The misclassification consequence stack
When a worker is reclassified from 1099 to employee — either by audit, by worker complaint, or by a state unemployment claim — the consequences typically include:
- **Back wages** including overtime if applicable
- **Back employer payroll taxes** (7.65% Social Security/Medicare for the misclassified period plus federal unemployment tax)
- **Workers' compensation back-premiums**
- **State unemployment back-premiums**
- **IRS penalties**: typically 100% of unpaid taxes; 200%+ in willful-misclassification cases
- **State penalties**: varies; often equal to or exceeding IRS penalties
- **Interest** accumulating from the original due dates
For a single misclassified stylist over 3 years, total exposure typically lands $30,000-80,000. For a shop with multiple misclassified workers across multiple years, total exposure can exceed the business's asset base.
How to structure a defensible booth-rent arrangement
If you want a genuine 1099 booth-rent arrangement that survives audit, six elements must align:
1. Fixed rent independent of services
Written booth-rent agreement specifying weekly or monthly rent that does NOT vary with the renter's service revenue. The rent is for the space; the renter's revenue is hers.
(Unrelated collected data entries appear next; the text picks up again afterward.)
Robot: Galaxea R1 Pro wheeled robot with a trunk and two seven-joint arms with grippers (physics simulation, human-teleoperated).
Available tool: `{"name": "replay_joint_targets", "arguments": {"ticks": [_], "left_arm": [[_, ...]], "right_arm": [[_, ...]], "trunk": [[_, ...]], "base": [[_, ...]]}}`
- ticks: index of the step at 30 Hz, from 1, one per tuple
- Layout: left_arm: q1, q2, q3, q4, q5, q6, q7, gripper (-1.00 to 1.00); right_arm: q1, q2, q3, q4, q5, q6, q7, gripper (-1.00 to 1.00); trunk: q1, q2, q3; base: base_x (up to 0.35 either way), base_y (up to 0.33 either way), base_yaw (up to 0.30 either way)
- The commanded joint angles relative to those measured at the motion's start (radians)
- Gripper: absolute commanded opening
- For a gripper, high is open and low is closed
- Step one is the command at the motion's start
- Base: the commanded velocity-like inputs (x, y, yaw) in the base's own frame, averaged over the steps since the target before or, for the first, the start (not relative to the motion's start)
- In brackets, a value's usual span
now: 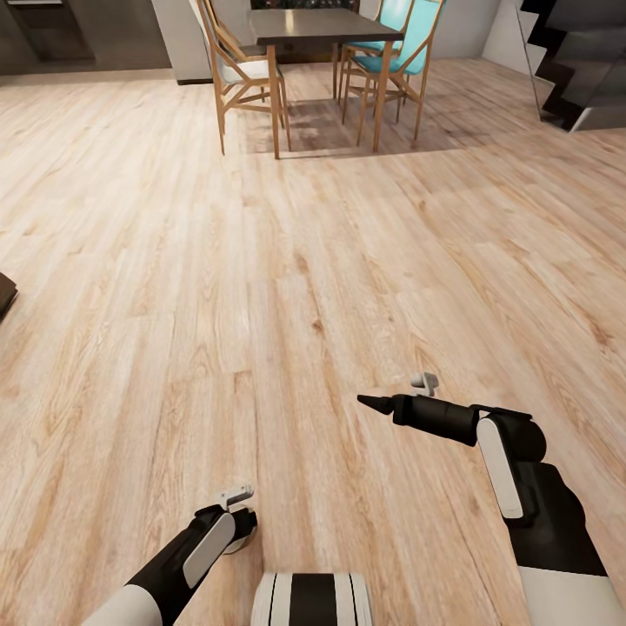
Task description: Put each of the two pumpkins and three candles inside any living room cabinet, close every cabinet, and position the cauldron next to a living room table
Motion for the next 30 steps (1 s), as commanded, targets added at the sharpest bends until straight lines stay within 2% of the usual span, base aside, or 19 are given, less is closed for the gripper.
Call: {"name": "replay_joint_targets", "arguments": {"ticks": [1,2,21,23,30], "left_arm": [[0.000,0.001,-0.003,-0.001,0.001,0.005,0.008,1.00],[0.000,0.001,-0.003,-0.001,0.001,0.005,0.008,-1.00],[0.000,0.002,-0.004,-0.001,0.001,0.005,0.005,-1.00],[0.000,0.002,-0.004,-0.001,0.001,0.005,0.005,-1.00],[0.000,0.002,-0.004,-0.001,0.001,0.005,0.005,-1.00]], "right_arm": [[-0.001,0.000,-0.001,0.000,0.004,0.005,0.007,1.00],[-0.001,0.000,-0.001,0.001,0.004,0.005,0.007,1.00],[-0.001,-0.001,-0.003,0.003,0.004,0.005,0.007,1.00],[-0.001,-0.001,-0.003,0.003,0.004,0.005,0.007,1.00],[-0.001,0.000,-0.003,0.004,0.004,0.005,0.007,1.00]], "trunk": [[0.000,0.000,-0.001],[0.000,0.000,-0.001],[0.000,0.000,-0.001],[-0.001,0.000,0.007],[-0.001,0.000,0.007]], "base": [[0.000,0.000,0.000],[0.000,0.000,0.000],[0.000,0.000,0.000],[0.000,0.000,0.000],[0.000,0.000,0.000]]}}
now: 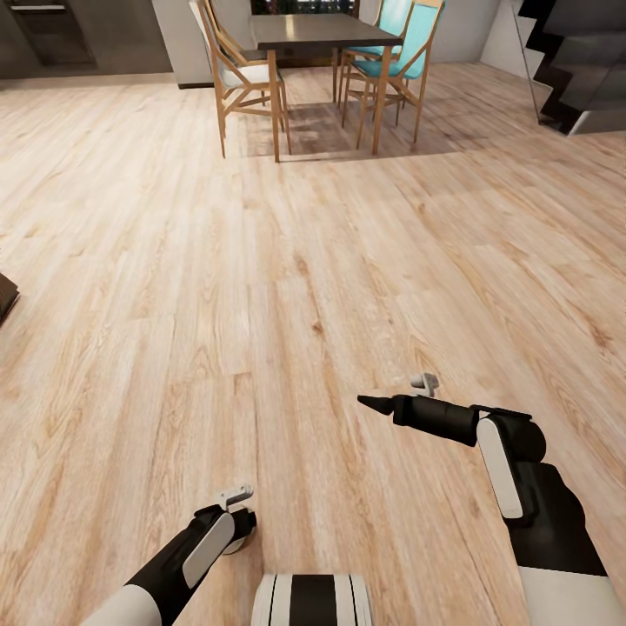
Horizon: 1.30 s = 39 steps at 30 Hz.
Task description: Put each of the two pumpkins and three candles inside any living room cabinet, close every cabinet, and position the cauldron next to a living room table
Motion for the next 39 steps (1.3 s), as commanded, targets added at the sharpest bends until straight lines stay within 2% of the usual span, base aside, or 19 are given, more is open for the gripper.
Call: {"name": "replay_joint_targets", "arguments": {"ticks": [1,3,20,24,33,37,39], "left_arm": [[-0.001,0.001,-0.004,-0.002,0.005,0.003,0.007,-1.00],[-0.001,0.001,-0.004,-0.002,0.005,0.003,0.007,-1.00],[-0.001,0.003,-0.004,-0.004,0.007,0.004,0.003,-1.00],[-0.001,0.007,0.000,-0.041,0.009,0.010,0.001,-1.00],[0.000,0.052,0.007,-0.112,0.038,0.037,0.002,-1.00],[0.001,0.068,0.008,-0.186,0.073,0.132,0.005,-1.00],[0.003,0.078,0.009,-0.210,0.078,0.145,0.006,-1.00]], "right_arm": [[-0.001,0.000,-0.001,-0.001,0.004,0.005,0.007,1.00],[-0.001,0.000,-0.001,0.000,0.004,0.005,0.007,1.00],[-0.001,0.000,-0.003,0.002,0.003,0.005,0.007,1.00],[-0.001,0.000,-0.004,0.004,0.003,0.004,0.007,1.00],[-0.001,-0.002,-0.006,0.008,0.003,0.002,0.007,1.00],[-0.001,-0.002,-0.007,0.008,0.002,0.004,0.007,1.00],[-0.001,-0.003,-0.007,0.006,0.001,0.005,0.007,1.00]], "trunk": [[0.000,0.000,-0.001],[0.000,0.000,-0.001],[-0.008,0.004,0.065],[-0.010,0.005,0.081],[-0.014,0.007,0.115],[-0.015,0.008,0.131],[-0.016,0.008,0.139]], "base": [[0.000,0.000,0.000],[0.000,0.000,0.000],[0.000,0.000,0.000],[0.000,0.000,0.000],[0.000,0.000,0.000],[0.000,0.000,0.000],[0.000,0.000,0.000]]}}
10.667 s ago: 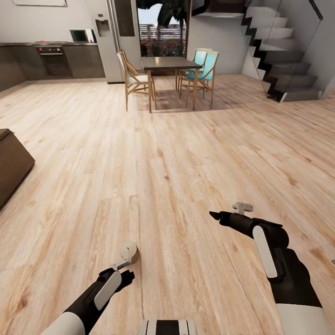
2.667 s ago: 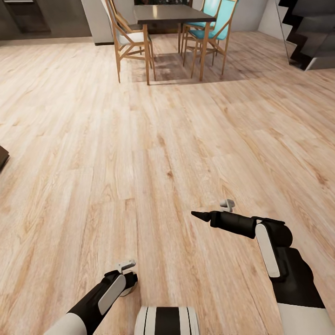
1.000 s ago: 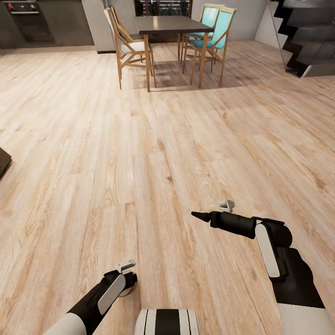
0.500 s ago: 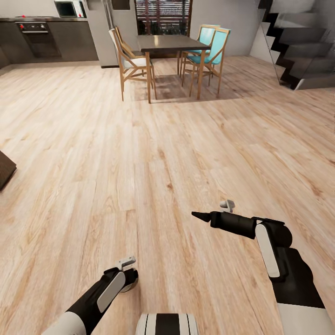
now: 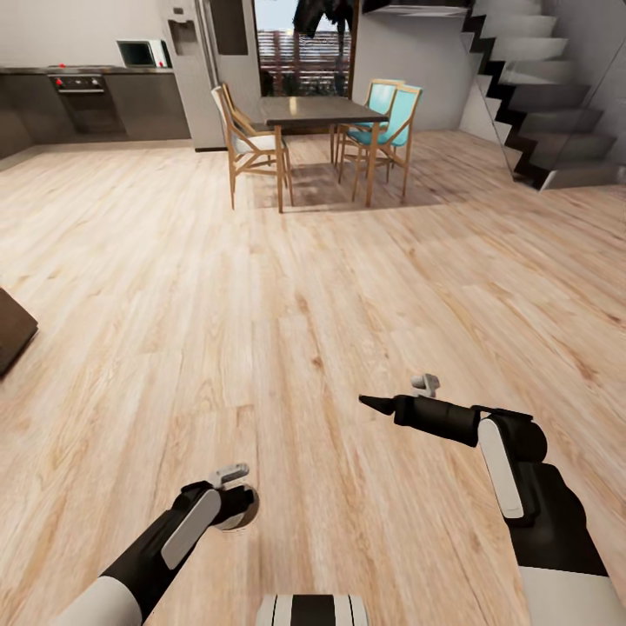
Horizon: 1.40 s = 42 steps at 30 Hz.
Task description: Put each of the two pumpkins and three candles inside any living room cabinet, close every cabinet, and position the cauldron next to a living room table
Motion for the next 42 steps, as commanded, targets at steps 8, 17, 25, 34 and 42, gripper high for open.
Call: {"name": "replay_joint_targets", "arguments": {"ticks": [8,17,25,34,42], "left_arm": [[0.005,0.047,0.057,-0.059,0.120,0.096,0.016,-1.00],[0.005,0.055,0.107,-0.059,0.178,0.143,0.017,-1.00],[0.005,0.065,0.111,-0.059,0.181,0.147,0.017,-1.00],[0.005,0.066,0.113,-0.059,0.180,0.147,0.017,-1.00],[0.005,0.066,0.113,-0.059,0.180,0.147,0.017,-1.00]], "right_arm": [[-0.001,0.001,-0.005,-0.002,0.004,0.006,0.009,1.00],[-0.001,0.001,-0.004,-0.001,0.004,0.006,0.009,1.00],[-0.001,0.000,-0.006,0.000,0.002,0.006,0.009,1.00],[-0.001,-0.001,-0.006,0.001,0.002,0.006,0.010,1.00],[-0.001,-0.002,-0.006,0.008,0.002,0.006,0.011,1.00]], "trunk": [[-0.004,0.002,0.030],[-0.008,0.004,0.067],[-0.011,0.006,0.107],[-0.015,0.008,0.152],[-0.019,0.010,0.193]], "base": [[0.000,0.000,0.000],[-0.158,0.000,-0.029],[-0.334,0.000,-0.190],[-0.287,0.000,-0.208],[-0.030,0.000,-0.208]]}}
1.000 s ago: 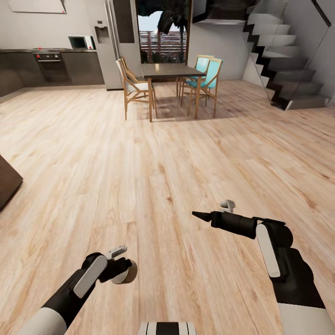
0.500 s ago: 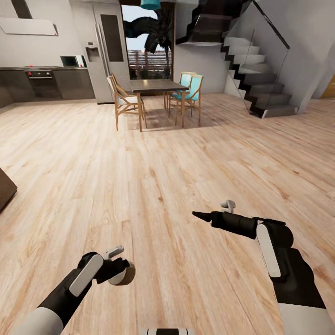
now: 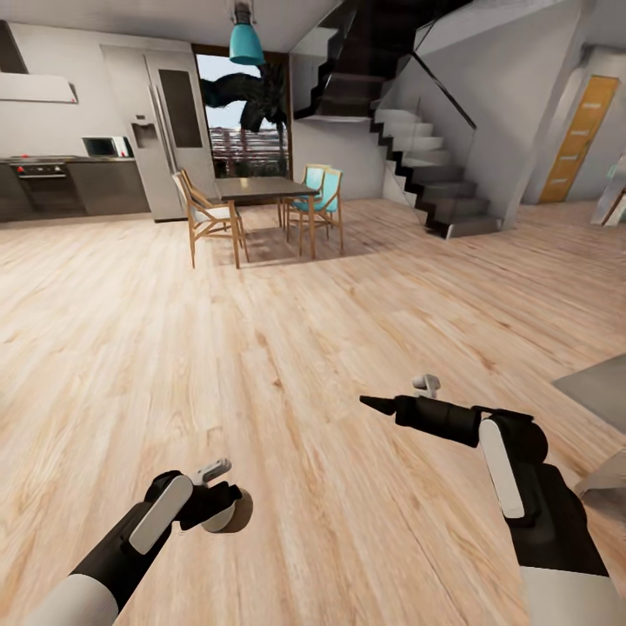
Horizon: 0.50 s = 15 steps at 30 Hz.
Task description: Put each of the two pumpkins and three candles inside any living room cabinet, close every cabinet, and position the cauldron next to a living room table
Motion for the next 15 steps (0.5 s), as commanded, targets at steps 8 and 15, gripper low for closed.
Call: {"name": "replay_joint_targets", "arguments": {"ticks": [8,15], "left_arm": [[0.000,0.002,-0.003,-0.001,0.010,0.000,0.009,-1.00],[0.000,0.002,-0.003,-0.001,0.010,0.000,0.009,-1.00]], "right_arm": [[-0.001,0.000,-0.001,0.007,-0.038,0.004,0.006,1.00],[-0.001,0.001,-0.001,0.007,-0.044,0.006,0.006,1.00]], "trunk": [[-0.004,0.002,0.036],[-0.007,0.003,0.058]], "base": [[-0.171,0.000,-0.131],[-0.281,0.000,-0.126]]}}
2. Renter sets her own work
The renter controls her schedule, her pricing, her service menu, her marketing, her client acquisition. The shop doesn't dictate when she works or what she charges.
3. Renter brings her own tools
The renter owns or supplies her own tools, equipment, and consumables. The shop provides the space and infrastructure (chair, station, plumbing); the renter provides everything that touches the client.
4. Renter has her own business
The renter operates as a separate business — typically an LLC or sole proprietorship with her own EIN, her own liability insurance, her own bank account, her own social media and booking presence.
5. Renter can refuse clients
The renter can decline walk-ins, refuse referrals, choose her own clientele. The shop doesn't direct clients to her or set her client roster.
6. Renter bears financial risk
Slow weeks cost the renter money (she still pays rent regardless of revenue). Fast weeks let her earn more. The financial risk is genuinely on her, not the shop.
Document each element. Have an employment attorney review the arrangement before launch. The cost of the attorney review is dramatically lower than the cost of misclassification.
What this looks like at the audit
In an IRS or state audit, the examiner builds a picture from the totality of evidence — not from any single document. The questions they ask:
- Is the worker paid a fixed rent or by services rendered?
- Did the shop set the worker's hours or did the worker set them?
- Whose tools and supplies are used?
- Did the worker have other clients or business outside this shop?
- Does the shop's website list the worker as "our staff" or as "independent artists at our location"?
- Were benefits provided?
- Was training provided?
- Could the worker refuse clients?
The shop that has documented all six elements of a proper booth-rent arrangement walks out of the audit with no liability. The shop that "called it 1099 because that's what we always did" but actually controlled the worker's schedule, supplies, and client roster walks out with reclassification, back taxes, and penalties.
The classification decision is not a contract decision. It's a structural decision about how the work actually happens.
The shop that gets classification right operates for years without legal exposure. The shop that gets it wrong discovers the cost the day the audit letter arrives.